Your instructions: Retype each line of the material exactly, please, skipping any picture in it.

Dataset excerpt:

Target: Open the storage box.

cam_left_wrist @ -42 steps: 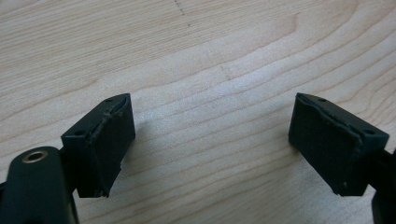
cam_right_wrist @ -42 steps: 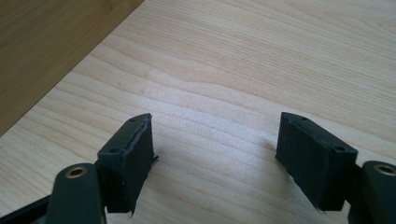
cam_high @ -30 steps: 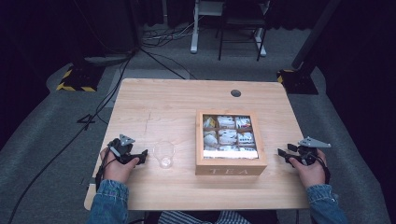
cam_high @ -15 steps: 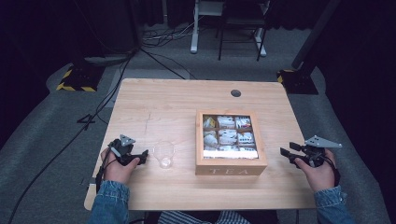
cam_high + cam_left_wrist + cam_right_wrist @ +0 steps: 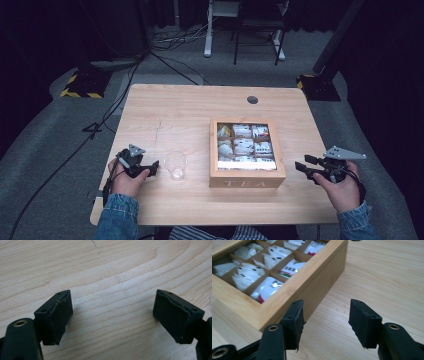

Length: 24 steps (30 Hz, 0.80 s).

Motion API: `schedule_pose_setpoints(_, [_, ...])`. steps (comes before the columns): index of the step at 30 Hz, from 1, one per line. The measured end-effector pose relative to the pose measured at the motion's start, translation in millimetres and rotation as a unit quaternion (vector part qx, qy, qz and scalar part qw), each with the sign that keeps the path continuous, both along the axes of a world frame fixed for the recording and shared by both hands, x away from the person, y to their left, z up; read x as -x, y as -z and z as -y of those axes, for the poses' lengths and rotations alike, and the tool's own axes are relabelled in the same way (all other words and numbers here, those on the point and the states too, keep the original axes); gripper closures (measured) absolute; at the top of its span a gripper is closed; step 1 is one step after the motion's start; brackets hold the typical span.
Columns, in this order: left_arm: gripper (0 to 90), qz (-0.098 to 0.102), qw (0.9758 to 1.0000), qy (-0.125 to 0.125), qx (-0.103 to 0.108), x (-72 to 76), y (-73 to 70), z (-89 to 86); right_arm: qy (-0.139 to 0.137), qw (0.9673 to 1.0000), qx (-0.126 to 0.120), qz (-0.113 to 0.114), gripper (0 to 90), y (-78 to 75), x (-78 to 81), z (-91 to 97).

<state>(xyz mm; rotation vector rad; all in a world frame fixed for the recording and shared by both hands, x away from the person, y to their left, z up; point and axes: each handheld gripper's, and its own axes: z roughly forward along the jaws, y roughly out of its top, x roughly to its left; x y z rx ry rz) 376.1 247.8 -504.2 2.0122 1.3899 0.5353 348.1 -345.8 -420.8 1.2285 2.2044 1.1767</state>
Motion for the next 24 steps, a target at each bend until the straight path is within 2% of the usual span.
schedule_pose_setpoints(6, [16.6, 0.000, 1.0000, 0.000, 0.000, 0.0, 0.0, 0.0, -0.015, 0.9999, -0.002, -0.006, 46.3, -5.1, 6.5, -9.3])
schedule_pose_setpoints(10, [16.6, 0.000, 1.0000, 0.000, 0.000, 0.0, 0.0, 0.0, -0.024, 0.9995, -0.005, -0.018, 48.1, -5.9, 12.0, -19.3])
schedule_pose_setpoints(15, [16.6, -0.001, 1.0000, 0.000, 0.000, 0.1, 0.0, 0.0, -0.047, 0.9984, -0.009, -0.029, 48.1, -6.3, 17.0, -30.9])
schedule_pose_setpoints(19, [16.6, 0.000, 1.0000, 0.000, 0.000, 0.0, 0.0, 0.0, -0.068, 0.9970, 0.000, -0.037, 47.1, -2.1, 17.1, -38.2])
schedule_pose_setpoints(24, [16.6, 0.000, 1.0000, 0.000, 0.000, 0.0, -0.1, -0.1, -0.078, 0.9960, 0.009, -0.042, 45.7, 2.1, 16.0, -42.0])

Task output:
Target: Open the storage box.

cam_left_wrist @ -42 steps: 
cam_right_wrist @ -42 steps: 
cam_high @ -30 steps: 
cam_high @ -15 steps: 
cam_high + cam_left_wrist + cam_right_wrist @ +0 steps: 

Length: 24 steps (30 Hz, 0.80 s).

Motion API: `schedule_pose_setpoints(_, [_, ...])`. steps (comes before the columns): index of the step at 30 Hz, from 1, one per line. The measured end-effector pose relative to the pose measured at the motion's start, translation in millimetres and rotation as a unit quaternion (vector part qx, qy, qz and scalar part qw), each with the sign that keeps the path continuous, both along the axes of a world frame fixed for the recording and shared by both hands, x away from the person, y to their left, z up; read x as -x, y as -z and z as -y of those axes, for the poses' lengths and rotations alike, and the tool's own axes are relabelled in the same way (all other words and numbers here, those on the point and the states too, keep the original axes); gripper closures (measured) absolute; at the top of its span a gripper is closed; step 1 is one step after the motion's start; brackets hold the typical span.
Columns, in this order: left_arm: gripper (0 to 90), qz (-0.098 to 0.102), qw (0.9758 to 1.0000), qy (-0.125 to 0.125), qx (-0.103 to 0.108), x (-72 to 76), y (-73 to 70), z (-89 to 86); right_arm: qy (-0.139 to 0.137), qw (0.9673 to 1.0000), qx (-0.126 to 0.120), qz (-0.113 to 0.114), gripper (0 to 90), y (-78 to 75), x (-78 to 81), z (-91 to 97).

<state>(xyz mm; rotation vector rad; all in a world frame fixed for the recording and shared by both hands, x away from the person, y to their left, z up; point and axes: each handheld gripper's, and its own axes: z roughly forward along the jaws, y roughly out of its top, x roughly to its left; x y z rx ry rz) 376.1 247.8 -504.2 2.0122 1.3899 0.5353 348.1 -345.8 -420.8 1.2285 2.2044 1.1767</state>
Motion for the next 24 steps, a target at each bend until the straight path is within 2% of the usual span.
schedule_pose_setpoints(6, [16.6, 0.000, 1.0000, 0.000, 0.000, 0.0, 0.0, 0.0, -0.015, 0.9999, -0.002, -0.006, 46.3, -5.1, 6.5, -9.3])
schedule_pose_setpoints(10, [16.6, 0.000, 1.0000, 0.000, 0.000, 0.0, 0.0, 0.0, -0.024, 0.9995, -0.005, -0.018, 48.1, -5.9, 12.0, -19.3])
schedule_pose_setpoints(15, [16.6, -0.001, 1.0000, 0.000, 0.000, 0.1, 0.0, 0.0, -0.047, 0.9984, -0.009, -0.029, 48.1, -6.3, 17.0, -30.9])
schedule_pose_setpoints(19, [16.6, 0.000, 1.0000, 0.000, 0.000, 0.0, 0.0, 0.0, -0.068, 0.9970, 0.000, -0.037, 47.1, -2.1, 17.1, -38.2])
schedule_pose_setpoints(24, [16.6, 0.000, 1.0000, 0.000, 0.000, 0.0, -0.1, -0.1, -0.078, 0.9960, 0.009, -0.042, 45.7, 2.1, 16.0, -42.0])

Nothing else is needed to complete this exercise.